Current Research on Myofascial Trigger Points–Pathophysiological Studies

Pages 121-129 | Published online: 16 Jan 2010
 

SUMMARY

Objectives: To summarize recent studies on myofascial trigger point [MTrP] to further clarify the mechanism of MTrP.

Methods: To review recent clinical and basic science studies related to the pathophysiology of MTrPs.
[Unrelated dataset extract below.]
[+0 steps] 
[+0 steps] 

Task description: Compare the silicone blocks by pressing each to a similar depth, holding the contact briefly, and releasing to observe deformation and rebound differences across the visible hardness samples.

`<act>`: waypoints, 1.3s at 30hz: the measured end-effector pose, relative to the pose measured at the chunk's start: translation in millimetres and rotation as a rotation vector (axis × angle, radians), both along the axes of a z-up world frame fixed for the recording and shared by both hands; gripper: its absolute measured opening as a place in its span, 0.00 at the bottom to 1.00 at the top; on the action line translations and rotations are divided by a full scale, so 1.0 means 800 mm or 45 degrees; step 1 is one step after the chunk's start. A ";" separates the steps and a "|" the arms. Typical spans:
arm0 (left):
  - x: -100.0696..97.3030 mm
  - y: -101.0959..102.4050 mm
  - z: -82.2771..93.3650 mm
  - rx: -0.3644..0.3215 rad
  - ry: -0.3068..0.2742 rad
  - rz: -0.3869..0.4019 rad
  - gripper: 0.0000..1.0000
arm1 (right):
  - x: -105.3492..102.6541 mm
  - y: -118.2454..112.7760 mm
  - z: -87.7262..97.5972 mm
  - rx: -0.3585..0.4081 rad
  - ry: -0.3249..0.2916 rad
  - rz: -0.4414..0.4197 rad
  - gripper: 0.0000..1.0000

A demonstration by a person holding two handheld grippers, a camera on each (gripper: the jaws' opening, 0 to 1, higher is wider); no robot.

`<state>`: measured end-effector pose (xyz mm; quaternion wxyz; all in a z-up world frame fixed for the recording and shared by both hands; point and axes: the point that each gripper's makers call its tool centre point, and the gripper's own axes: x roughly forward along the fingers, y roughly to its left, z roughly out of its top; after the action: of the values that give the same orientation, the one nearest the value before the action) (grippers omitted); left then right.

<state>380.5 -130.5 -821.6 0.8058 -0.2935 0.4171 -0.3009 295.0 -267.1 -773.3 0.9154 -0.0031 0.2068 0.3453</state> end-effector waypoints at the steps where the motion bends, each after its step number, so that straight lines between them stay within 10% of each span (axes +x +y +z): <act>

Results: There are multiple loci in an MTrP region. A clinical MTrP characteristically exhibits a sensory component [sensitive locus] and a motor component [active locus]. A sensitive locus is the site from which spot tenderness, referred pain [ReP], and local twitch response [LTR] can be elicited by mechanical stimulation. Sensitive loci [probably sensitized nociceptors] can be widely distributed in the whole muscle, but are concentrated in the endplate zone. An active locus is the site from which spontaneous electrical activity [SEA] can be recorded. Active loci are dysfunctional endplates, since SEA is essentially the same as electrical activity recorded from an abnormal endplate as reported by neurophysiologists. An MTrP is always found in a taut band which is histologically related to contraction knots caused by excessive release of acetylcholine in an abnormal endplate. Both ReP and LTR are mediated through spinal cord mechanisms, demonstrated in both human and animal studies.

Conclusions: The pathogenesis of MTrPs appears to involve serious disturbance of the nerve ending and contractile mechanism at multiple dysfunctional endplates.